This is a list of professional snooker players ordered by the number of "ranking titles" they have won. A ranking title is a tournament that counts towards the snooker world rankings. World rankings were introduced in the 1976–77 season, initially based on the results from the previous three World Championships. This meant that the 1974 World Championship retrospectively became the first ranking event, won by Ray Reardon.

Until 1982, the World Championship was the only ranking event. In the 1982–83 season, two more ranking events were added to the snooker calendar: the International Open and the Professional Players Tournament. In 1984, the UK Championship, initially a non-ranking tournament, became a ranking event for the first time. More ranking tournaments were established over the years. In the 2018–19 season, there were twenty events worth ranking points.

List of winners

Following the 2023 Players Championship
Ronnie O'Sullivan holds the record for the most ranking titles, with 39. He surpassed Stephen Hendry's previous record of 36 by winning the 2020 World Snooker Championship. John Higgins is third on the list with 31 titles, followed by Steve Davis with 28. Davis held the record until Hendry's 29th ranking title win at the 1998 Thailand Masters.

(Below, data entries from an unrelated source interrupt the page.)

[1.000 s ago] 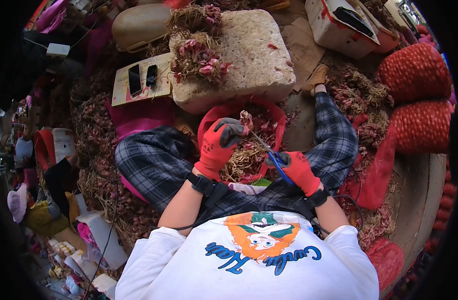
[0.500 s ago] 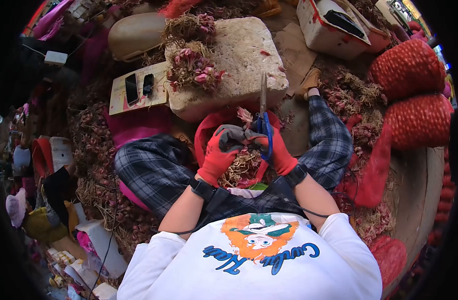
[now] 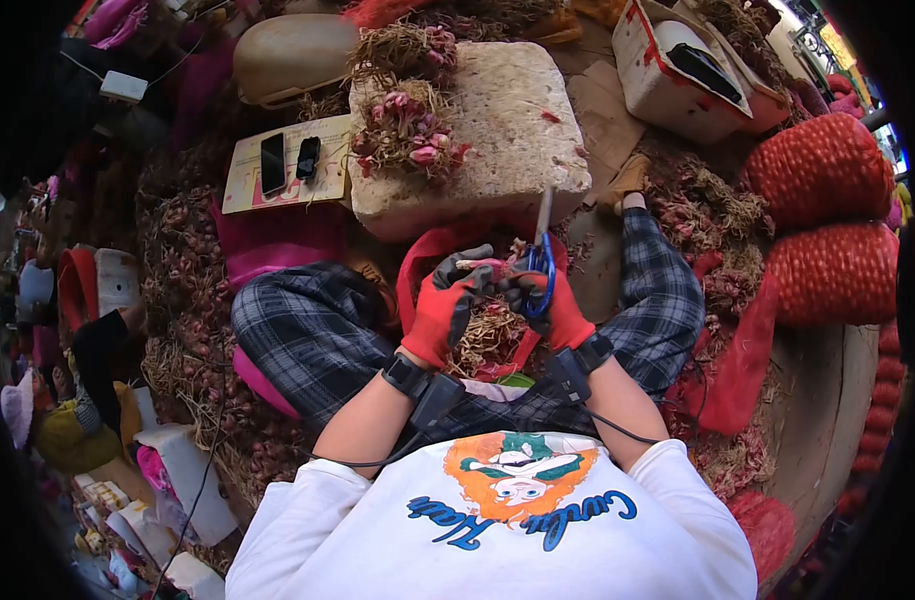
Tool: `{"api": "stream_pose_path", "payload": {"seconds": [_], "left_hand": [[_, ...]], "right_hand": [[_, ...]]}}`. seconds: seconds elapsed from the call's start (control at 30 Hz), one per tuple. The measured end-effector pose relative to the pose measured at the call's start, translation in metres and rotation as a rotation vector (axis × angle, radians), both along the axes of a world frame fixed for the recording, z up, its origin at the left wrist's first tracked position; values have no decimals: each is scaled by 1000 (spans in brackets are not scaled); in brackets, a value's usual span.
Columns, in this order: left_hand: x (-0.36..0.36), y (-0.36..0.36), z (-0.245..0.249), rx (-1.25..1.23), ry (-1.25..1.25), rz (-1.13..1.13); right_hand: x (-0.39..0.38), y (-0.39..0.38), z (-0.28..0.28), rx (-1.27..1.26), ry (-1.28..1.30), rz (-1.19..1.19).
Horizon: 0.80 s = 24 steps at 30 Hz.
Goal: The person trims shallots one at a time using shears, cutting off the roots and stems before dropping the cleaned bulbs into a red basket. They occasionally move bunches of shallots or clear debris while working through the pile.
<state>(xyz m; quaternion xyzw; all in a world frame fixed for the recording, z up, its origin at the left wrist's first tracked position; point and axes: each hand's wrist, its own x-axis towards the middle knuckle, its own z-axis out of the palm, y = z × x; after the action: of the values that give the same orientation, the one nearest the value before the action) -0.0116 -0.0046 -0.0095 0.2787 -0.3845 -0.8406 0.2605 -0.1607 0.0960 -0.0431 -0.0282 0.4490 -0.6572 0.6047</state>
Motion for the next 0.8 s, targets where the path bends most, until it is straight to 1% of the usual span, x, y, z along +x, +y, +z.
{"api": "stream_pose_path", "payload": {"seconds": [0.03, 0.07, 0.1, 0.2, 0.23, 0.33, 0.37, 0.47, 0.5, 0.57, 0.6, 0.67, 0.8], "left_hand": [[2, -6, -11, -24, -23, 18], [3, -11, -11, -47, -46, 37], [5, -13, -9, -27, -74, 48], [6, -12, -11, 1, -78, 132], [6, -11, -12, -7, -73, 166], [3, -10, -13, -28, -62, 226], [2, -11, -12, -28, -66, 225], [3, -10, -12, -74, -95, 219], [3, -9, -12, -99, -109, 215], [7, -12, -16, -96, -17, 200], [8, -14, -17, -96, 29, 191], [8, -14, -7, -213, 16, 195], [6, -15, -5, -416, -57, 208]], "right_hand": [[-4, 7, 1, 22, 148, 115], [-4, 11, 6, 43, 295, 232], [-3, 12, 11, 177, 453, 296], [5, 19, 12, 39, 1089, 117], [2, 26, 18, 88, 1077, 175], [14, 34, 42, 191, 1309, 297], [18, 36, 43, 182, 1369, 255], [21, 38, 36, 243, 1406, 304], [20, 38, 33, 262, 1320, 344], [16, 38, 31, 298, 1150, 422], [14, 39, 34, 268, 1107, 438], [9, 39, 48, 209, 1023, 464], [5, 45, 58, 138, 1245, 364]]}}
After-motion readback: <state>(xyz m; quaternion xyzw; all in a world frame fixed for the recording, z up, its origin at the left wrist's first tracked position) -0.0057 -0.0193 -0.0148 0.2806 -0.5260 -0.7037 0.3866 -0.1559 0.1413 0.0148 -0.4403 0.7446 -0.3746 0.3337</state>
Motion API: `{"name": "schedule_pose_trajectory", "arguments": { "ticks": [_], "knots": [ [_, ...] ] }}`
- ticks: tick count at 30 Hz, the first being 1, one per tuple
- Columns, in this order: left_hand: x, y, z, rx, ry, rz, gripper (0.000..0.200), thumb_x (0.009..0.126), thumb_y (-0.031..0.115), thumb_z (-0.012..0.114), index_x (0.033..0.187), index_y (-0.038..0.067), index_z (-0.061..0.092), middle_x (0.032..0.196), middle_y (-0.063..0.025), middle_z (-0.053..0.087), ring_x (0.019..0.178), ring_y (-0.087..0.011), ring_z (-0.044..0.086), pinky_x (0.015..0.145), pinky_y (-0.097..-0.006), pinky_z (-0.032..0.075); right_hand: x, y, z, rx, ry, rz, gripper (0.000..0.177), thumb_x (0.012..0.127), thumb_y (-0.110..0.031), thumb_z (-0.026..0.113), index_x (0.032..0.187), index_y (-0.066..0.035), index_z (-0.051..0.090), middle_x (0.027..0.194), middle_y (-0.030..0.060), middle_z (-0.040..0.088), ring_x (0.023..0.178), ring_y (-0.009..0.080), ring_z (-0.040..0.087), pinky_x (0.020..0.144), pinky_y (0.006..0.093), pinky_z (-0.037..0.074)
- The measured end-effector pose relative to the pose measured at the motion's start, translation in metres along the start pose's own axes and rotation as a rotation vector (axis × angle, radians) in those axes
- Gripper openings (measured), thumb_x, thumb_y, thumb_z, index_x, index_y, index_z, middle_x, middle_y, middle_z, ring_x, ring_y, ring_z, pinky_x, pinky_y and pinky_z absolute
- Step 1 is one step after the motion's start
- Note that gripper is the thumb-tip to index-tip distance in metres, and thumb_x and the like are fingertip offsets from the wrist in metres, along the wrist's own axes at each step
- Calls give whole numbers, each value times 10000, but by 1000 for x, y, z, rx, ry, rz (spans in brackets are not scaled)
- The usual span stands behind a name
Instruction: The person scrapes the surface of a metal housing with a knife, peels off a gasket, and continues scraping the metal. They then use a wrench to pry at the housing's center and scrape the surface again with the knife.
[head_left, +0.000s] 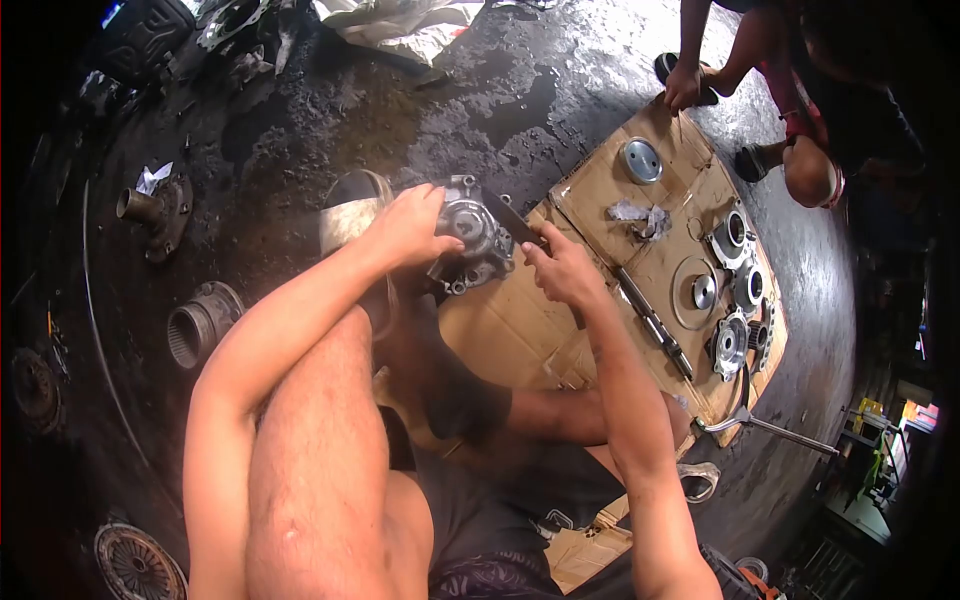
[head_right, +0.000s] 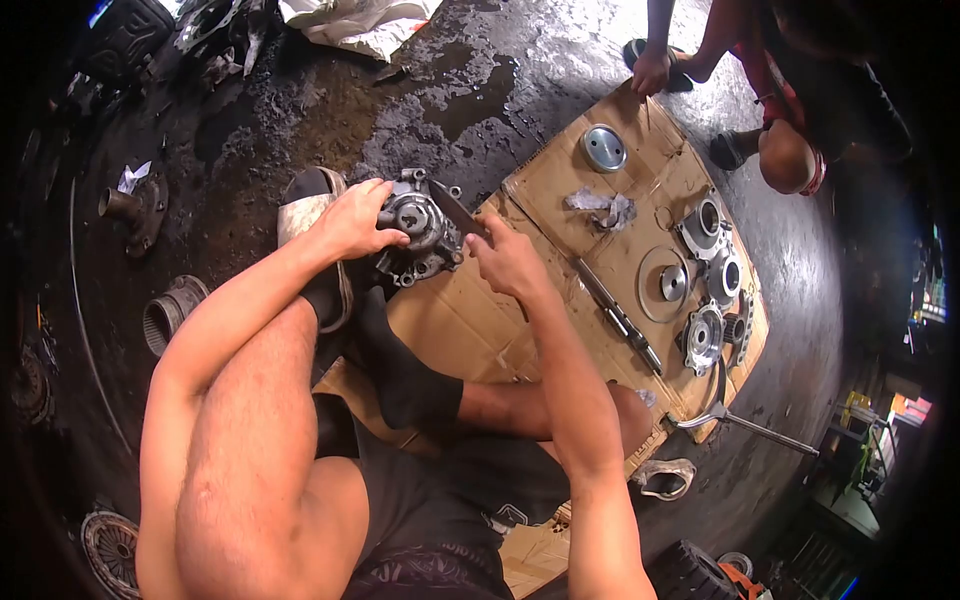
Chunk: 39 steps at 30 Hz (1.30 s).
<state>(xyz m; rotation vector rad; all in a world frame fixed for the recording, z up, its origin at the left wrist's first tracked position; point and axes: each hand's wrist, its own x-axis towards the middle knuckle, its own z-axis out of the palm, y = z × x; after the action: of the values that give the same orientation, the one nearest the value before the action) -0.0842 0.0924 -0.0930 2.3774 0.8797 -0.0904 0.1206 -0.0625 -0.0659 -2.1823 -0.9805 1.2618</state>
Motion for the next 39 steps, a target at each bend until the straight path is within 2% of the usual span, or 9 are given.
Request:
{"name": "schedule_pose_trajectory", "arguments": {
  "ticks": [8,20,21,24,28,30,34,37,39],
  "knots": [
    [1,-3,4,-2,32,-7,937,708,456,837,1375,-87,466,1421,-289,461,1336,-401,445,1131,-432,365,8,1,6,22,10,3,407,963,-275,594,1307,-63,548,701,106,642,592,171,615,555,347,485],
    [1,-1,1,1,10,-15,952,702,461,842,1375,-95,461,1408,-295,474,1332,-398,450,1133,-425,364,7,-8,2,38,-58,4,411,957,-278,598,1301,-60,544,727,88,634,587,160,589,525,337,468],
    [2,-1,1,0,10,-16,952,702,461,842,1375,-95,461,1408,-295,474,1332,-398,450,1133,-425,364,6,-10,0,44,-86,41,413,976,-276,603,1340,-94,532,740,33,586,570,116,526,482,295,444],
    [2,-1,1,6,18,-42,972,694,470,845,1375,-102,455,1412,-298,470,1335,-399,448,1134,-425,363,9,-13,-6,-57,-65,18,415,970,-280,610,1333,-92,534,751,42,601,577,123,534,497,306,453],
    [2,-1,1,-3,3,-62,985,689,479,845,1371,-114,452,1409,-294,474,1332,-395,452,1130,-421,368,15,-3,2,-27,-62,-10,407,969,-280,613,1325,-99,537,762,47,616,581,123,535,505,310,454],
    [2,-1,1,-8,10,-68,986,689,480,845,1368,-117,453,1404,-292,479,1329,-392,455,1128,-419,370,21,2,2,-51,-29,-73,381,948,-278,607,1270,-79,561,742,113,638,599,173,592,557,354,471],
    [2,-2,3,-6,-4,-48,983,695,478,842,1365,-125,450,1384,-287,497,1315,-389,468,1121,-415,375,20,-4,-8,-121,-55,-111,368,950,-281,603,1256,-78,565,743,97,640,596,164,578,557,353,469],
    [3,-2,0,-6,-1,-53,984,699,476,840,1367,-128,444,1375,-284,504,1310,-388,471,1117,-413,378,23,-3,-8,-16,-174,-16,342,968,-258,587,1260,-83,555,744,70,620,573,140,547,513,331,445],
    [2,-2,2,-2,-5,-43,985,701,476,839,1370,-128,441,1373,-282,506,1309,-388,471,1116,-412,379,19,0,-8,36,-146,7,343,975,-250,582,1272,-84,546,743,57,609,567,130,535,493,316,435]
  ]
}}
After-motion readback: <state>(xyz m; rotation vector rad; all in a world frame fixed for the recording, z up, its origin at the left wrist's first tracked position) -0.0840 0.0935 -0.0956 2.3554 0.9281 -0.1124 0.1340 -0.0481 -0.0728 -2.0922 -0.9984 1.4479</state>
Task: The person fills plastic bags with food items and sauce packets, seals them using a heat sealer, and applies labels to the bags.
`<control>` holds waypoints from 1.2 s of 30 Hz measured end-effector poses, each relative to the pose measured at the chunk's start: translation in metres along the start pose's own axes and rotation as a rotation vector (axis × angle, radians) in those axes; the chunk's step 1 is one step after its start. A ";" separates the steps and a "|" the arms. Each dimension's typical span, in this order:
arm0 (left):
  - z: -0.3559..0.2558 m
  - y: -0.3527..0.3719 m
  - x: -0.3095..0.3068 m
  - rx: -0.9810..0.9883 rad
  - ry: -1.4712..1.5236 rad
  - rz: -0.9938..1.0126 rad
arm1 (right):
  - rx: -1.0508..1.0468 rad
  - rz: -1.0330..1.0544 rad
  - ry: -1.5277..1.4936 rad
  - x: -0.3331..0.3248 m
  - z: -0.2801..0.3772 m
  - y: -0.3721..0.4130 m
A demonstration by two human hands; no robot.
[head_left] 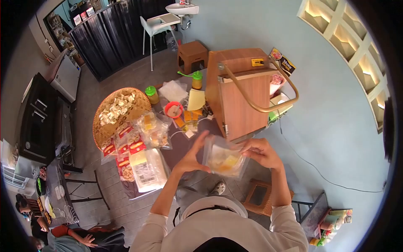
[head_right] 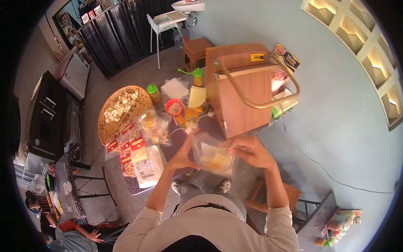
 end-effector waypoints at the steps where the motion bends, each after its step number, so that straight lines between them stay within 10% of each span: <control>1: 0.007 -0.006 0.013 0.005 0.003 0.003 | 0.001 -0.002 0.006 -0.009 -0.004 0.008; 4: 0.018 -0.014 0.063 -0.421 0.366 0.144 | -0.113 -0.020 -0.057 -0.023 -0.017 0.024; 6: 0.034 -0.014 0.094 -0.397 0.432 0.066 | -0.063 -0.348 -0.520 -0.025 -0.027 0.041; 14: 0.065 -0.023 0.163 -0.391 0.428 -0.239 | 0.295 -0.568 -0.453 -0.015 -0.097 0.088; 36: 0.113 -0.082 0.137 -0.564 0.734 -0.605 | 0.380 -0.595 -0.726 -0.076 -0.167 0.024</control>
Point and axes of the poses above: each hand's wrist, its own y-axis away from the middle knuckle, its own x-axis out of the palm, z = x × y, the point moved 1 cm from there along -y, towards the middle knuckle, and after that the axes turned 6 degrees about y, right-handed, at the moved point
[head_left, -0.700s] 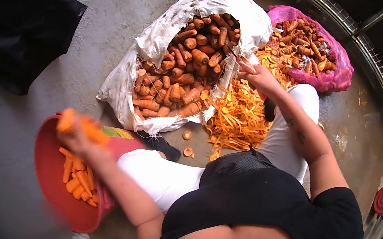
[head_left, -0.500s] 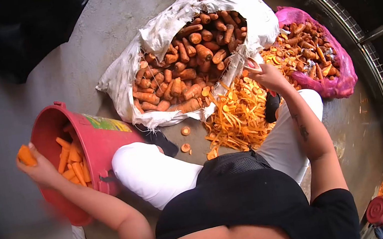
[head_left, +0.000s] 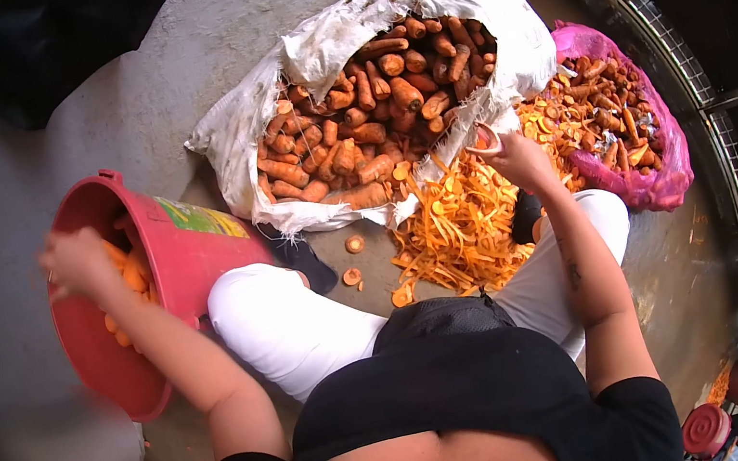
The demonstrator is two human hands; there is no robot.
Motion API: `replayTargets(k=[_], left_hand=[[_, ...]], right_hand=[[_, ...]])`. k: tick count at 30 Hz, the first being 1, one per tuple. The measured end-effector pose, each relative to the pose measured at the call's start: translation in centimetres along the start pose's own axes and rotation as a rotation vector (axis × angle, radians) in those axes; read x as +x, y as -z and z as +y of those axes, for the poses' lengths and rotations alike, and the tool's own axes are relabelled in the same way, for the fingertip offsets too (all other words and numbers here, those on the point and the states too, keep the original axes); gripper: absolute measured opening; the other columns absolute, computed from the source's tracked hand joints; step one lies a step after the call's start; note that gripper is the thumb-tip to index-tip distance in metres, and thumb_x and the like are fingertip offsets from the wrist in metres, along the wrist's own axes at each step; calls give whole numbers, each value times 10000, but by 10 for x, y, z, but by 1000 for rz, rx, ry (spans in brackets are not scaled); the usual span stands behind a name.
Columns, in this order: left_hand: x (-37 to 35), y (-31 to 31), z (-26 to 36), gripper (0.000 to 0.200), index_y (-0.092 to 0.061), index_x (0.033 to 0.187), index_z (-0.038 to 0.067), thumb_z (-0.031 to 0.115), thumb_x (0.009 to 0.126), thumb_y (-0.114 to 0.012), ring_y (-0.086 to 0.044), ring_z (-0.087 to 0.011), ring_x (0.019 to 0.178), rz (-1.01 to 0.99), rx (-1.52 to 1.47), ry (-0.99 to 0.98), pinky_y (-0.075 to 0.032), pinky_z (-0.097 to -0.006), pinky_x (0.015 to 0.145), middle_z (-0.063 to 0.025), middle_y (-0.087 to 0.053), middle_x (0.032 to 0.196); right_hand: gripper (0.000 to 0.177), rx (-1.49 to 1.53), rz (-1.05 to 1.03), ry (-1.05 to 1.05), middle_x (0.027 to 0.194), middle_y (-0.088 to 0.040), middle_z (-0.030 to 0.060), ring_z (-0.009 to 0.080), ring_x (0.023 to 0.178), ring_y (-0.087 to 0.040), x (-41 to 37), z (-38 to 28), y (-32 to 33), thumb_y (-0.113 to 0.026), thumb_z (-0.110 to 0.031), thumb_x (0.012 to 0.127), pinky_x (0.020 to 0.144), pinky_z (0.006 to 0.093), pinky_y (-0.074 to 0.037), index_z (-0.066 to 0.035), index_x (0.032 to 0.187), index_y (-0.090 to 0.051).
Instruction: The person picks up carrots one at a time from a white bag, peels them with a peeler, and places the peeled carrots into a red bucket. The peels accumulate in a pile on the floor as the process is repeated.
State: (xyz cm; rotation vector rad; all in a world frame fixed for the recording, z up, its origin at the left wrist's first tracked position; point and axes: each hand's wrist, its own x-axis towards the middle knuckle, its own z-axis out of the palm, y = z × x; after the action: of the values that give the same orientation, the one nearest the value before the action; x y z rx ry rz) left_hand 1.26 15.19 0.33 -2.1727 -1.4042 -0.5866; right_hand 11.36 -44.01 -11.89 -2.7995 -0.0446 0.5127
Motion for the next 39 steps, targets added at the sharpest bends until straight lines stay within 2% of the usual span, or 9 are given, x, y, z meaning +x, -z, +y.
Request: replayTargets(k=[3, 6, 13, 14, 16, 18, 22, 30, 39], left_hand=[[-44, 29, 73, 436, -518, 1272, 96, 187, 846, -499, -554, -333, 1119, 27, -404, -386, -432, -543, 910, -182, -544, 1219], [-92, 55, 138, 430, -543, 1234, 31, 268, 876, -513, -579, -391, 1054, -672, -660, -601, -435, -445, 952, -258, -614, 1087], [-173, 28, 176, 489, -490, 1290, 29, 313, 896, -551, -582, -377, 1036, -1050, -566, -1166, -463, -434, 891, -217, -593, 1158], [-175, 32, 175, 494, -482, 1296, 34, 316, 896, -548, -579, -377, 1043, -1029, -536, -1177, -460, -438, 895, -219, -592, 1151], [-174, 39, 178, 502, -470, 1307, 44, 322, 896, -545, -574, -376, 1052, -1012, -529, -1189, -457, -439, 902, -222, -591, 1140], [-174, 43, 184, 508, -458, 1316, 54, 325, 896, -545, -572, -374, 1056, -1019, -578, -1191, -455, -434, 906, -222, -590, 1131], [-179, 49, 191, 495, -457, 1313, 57, 320, 901, -535, -587, -361, 1037, -1023, -483, -1228, -452, -447, 904, -216, -599, 1114], [-206, 40, 206, 426, -488, 1242, 16, 290, 917, -518, -600, -366, 1001, -1103, -526, -1353, -421, -488, 929, -210, -596, 1097], [-215, 27, 194, 472, -464, 1285, 7, 275, 906, -548, -616, -352, 913, -1007, -614, -1339, -425, -473, 882, -191, -598, 1010]], right_hand=[[498, -103, -108, -10, 779, -673, 171, 331, 722, -665, 2, -10, 1, -507, -530, 886, 687, 430, -518, -57, 874, -664], [484, -173, -233, 140, 722, -662, 145, 250, 651, -660, -2, -13, -2, -528, -498, 893, 645, 379, -516, -45, 801, -671], [239, 1297, -463, 17, 778, -567, -26, 63, 551, -418, 1, 0, -9, -664, -151, 822, 527, 199, -368, -57, 1028, -587], [207, 1271, -486, 53, 766, -582, 4, 76, 566, -468, 9, 13, -16, -653, -177, 834, 509, 211, -396, -56, 996, -610], [277, 527, -308, -154, 698, -630, 70, 153, 529, -572, 20, 12, -42, -657, -276, 853, 509, 288, -475, -36, 992, -654], [424, -458, -148, 45, 683, -647, 128, 242, 630, -655, 28, 16, -68, -606, -479, 854, 556, 373, -506, -66, 922, -678], [429, 40, 70, 19, 770, -666, 189, 384, 742, -647, 39, -8, -105, -533, -519, 872, 635, 468, -499, -120, 948, -673], [496, 575, 168, -58, 711, -653, 148, 310, 718, -657, 167, -75, -187, -596, -534, 830, 646, 392, -485, -45, 871, -664], [361, 218, 178, -234, 975, -656, 142, 330, 872, -654, 273, -153, -221, -652, -372, 803, 740, 448, -518, -136, 1072, -604]])
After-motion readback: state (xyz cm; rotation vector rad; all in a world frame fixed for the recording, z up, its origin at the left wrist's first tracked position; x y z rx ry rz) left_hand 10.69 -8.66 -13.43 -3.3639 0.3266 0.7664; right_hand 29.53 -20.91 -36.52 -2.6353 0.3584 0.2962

Ranking title winners by country
Following the 2023 Players Championship

Minor-ranking tournaments

In 1992–93 and from the 2010–11 to the 2015–16 season there were a number of tournaments which contributed to the world rankings but at a lower rate than standard ranking tournaments. Wins in these tournaments are referred to as "minor-ranking titles". There were a total of 69 minor-ranking tournaments; 4 in the 1992–93 season with the remainder played from 2010 to 2016 as part of the Players Tour Championship.

Mark Selby had the most wins in minor-rankings events with 7. Mark Allen was second with 5 titles. A number of players won a minor ranking event but have never won a full ranking event: Tom Ford won two minor-ranking tournaments while Marcus Campbell, Tony Drago, Andrew Higginson,  Ju Reti, Rod Lawler, Rory McLeod, Barry Pinches, Troy Shaw, Joe Swail and Ben Woollaston each won once.